[Records from a dataset]
#####
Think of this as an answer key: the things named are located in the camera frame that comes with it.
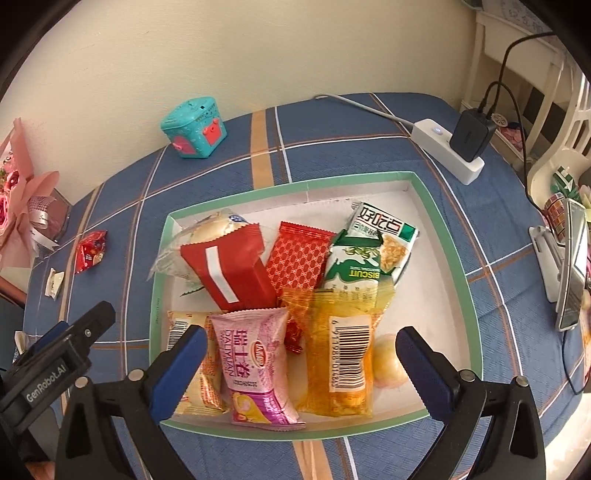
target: red snack package
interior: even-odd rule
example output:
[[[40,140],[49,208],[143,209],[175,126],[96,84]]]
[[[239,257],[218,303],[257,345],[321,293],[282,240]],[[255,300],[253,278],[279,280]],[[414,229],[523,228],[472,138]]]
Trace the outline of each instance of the red snack package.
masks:
[[[277,294],[261,262],[265,249],[258,224],[210,242],[182,245],[181,256],[222,310],[269,309]]]
[[[76,246],[76,273],[88,270],[103,260],[107,230],[97,230],[86,235]]]
[[[267,273],[278,296],[286,287],[316,288],[334,236],[335,233],[327,230],[281,222],[279,236],[267,261]],[[301,329],[291,318],[287,322],[285,348],[301,353],[301,334]]]

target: power strip
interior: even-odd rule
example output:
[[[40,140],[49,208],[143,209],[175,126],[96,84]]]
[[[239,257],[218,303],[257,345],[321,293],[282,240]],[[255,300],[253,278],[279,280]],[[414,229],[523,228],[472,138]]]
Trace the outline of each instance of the power strip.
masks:
[[[449,146],[451,137],[450,132],[430,118],[415,123],[410,135],[412,141],[447,168],[455,178],[464,185],[470,185],[484,168],[484,160],[480,157],[471,162],[464,160]]]

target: black charger
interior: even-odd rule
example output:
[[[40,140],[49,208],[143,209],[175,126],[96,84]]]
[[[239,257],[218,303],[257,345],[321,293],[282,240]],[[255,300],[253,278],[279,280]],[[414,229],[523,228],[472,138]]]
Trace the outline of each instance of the black charger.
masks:
[[[464,110],[457,121],[449,146],[467,162],[479,157],[496,130],[490,116],[479,108]]]

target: screw
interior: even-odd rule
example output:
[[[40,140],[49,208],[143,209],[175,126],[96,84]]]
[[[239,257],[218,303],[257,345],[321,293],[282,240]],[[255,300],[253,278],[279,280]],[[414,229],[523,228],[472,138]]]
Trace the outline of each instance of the screw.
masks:
[[[517,377],[515,377],[515,383],[520,387],[529,387],[530,385],[530,383],[527,381],[527,378],[525,378],[523,375],[517,375]]]
[[[141,380],[143,377],[144,371],[141,368],[136,368],[135,370],[129,372],[129,375],[127,375],[127,378],[129,378],[132,382],[137,382],[138,380]]]
[[[474,382],[476,379],[476,374],[472,370],[462,370],[460,372],[460,378],[464,382]]]
[[[86,377],[78,377],[78,378],[76,378],[76,381],[74,382],[74,385],[77,388],[84,388],[85,386],[88,385],[88,378],[86,378]]]

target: red patterned wrapper
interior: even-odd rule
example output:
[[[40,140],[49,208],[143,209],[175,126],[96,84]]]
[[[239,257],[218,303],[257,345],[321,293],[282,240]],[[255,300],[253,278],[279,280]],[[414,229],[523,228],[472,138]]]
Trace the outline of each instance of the red patterned wrapper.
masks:
[[[278,296],[286,287],[316,288],[334,236],[327,230],[281,222],[279,236],[267,261],[267,272]],[[301,334],[296,320],[291,318],[285,333],[285,347],[289,351],[301,353]]]
[[[106,230],[97,230],[80,240],[76,246],[76,273],[88,270],[103,260],[106,238]]]
[[[564,229],[566,225],[564,211],[564,195],[562,193],[553,194],[544,205],[544,210],[548,215],[548,220],[552,223],[552,228],[556,232],[556,240],[562,243],[564,240]]]

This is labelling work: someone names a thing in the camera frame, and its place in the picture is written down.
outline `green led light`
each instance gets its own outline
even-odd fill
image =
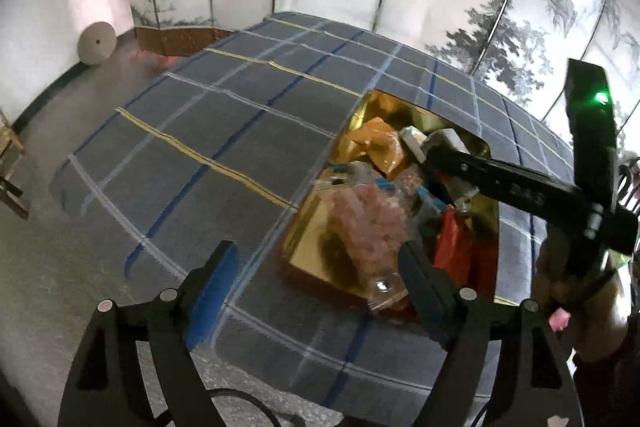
#####
ABOUT THIS EXERCISE: Starting from the records above, filter out all lines except those containing the word "Trace".

ANSWER BOX:
Trace the outline of each instance of the red snack package.
Trace the outline of each instance of the power strip.
Trace the outline of each instance of the black charger.
Trace the outline of each instance of the screw.
Trace the outline of each instance of the red patterned wrapper.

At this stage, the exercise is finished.